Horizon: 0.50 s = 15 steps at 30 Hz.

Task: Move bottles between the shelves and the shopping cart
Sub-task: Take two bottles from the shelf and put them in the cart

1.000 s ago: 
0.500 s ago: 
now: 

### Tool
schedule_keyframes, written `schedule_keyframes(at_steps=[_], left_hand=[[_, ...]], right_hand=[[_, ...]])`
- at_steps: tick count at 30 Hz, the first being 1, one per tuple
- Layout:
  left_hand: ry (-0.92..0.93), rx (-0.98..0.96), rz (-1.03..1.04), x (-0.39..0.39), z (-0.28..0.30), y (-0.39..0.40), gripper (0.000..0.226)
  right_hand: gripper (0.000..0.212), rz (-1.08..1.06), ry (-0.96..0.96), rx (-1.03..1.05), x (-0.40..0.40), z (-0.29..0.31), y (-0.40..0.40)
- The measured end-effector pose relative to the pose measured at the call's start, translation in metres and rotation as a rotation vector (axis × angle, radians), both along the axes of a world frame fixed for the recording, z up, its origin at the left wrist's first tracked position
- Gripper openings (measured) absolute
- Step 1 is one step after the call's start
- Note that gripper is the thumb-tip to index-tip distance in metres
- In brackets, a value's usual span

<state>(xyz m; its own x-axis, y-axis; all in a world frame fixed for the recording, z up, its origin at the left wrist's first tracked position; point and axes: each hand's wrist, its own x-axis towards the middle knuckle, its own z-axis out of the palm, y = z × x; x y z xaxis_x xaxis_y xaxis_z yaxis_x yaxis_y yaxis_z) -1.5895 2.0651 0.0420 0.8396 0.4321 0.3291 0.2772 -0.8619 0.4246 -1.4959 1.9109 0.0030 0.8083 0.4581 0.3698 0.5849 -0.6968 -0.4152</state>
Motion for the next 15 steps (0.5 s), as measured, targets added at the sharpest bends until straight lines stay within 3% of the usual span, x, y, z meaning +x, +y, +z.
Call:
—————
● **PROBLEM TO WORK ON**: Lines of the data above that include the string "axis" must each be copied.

● **WORKED SOLUTION**:
- The measured end-effector pose relative to the pose measured at the call's start, translation in metres and rotation as a rotation vector (axis × angle, radians), both along the axes of a world frame fixed for the recording, z up, its origin at the left wrist's first tracked position
<state>(xyz m; its own x-axis, y-axis; all in a world frame fixed for the recording, z up, its origin at the left wrist's first tracked position; point and axes: each hand's wrist, its own x-axis towards the middle knuckle, its own z-axis out of the palm, y = z × x; x y z xaxis_x xaxis_y xaxis_z yaxis_x yaxis_y yaxis_z) -1.5895 2.0651 0.0420 0.8396 0.4321 0.3291 0.2772 -0.8619 0.4246 -1.4959 1.9109 0.0030 0.8083 0.4581 0.3698 0.5849 -0.6968 -0.4152</state>

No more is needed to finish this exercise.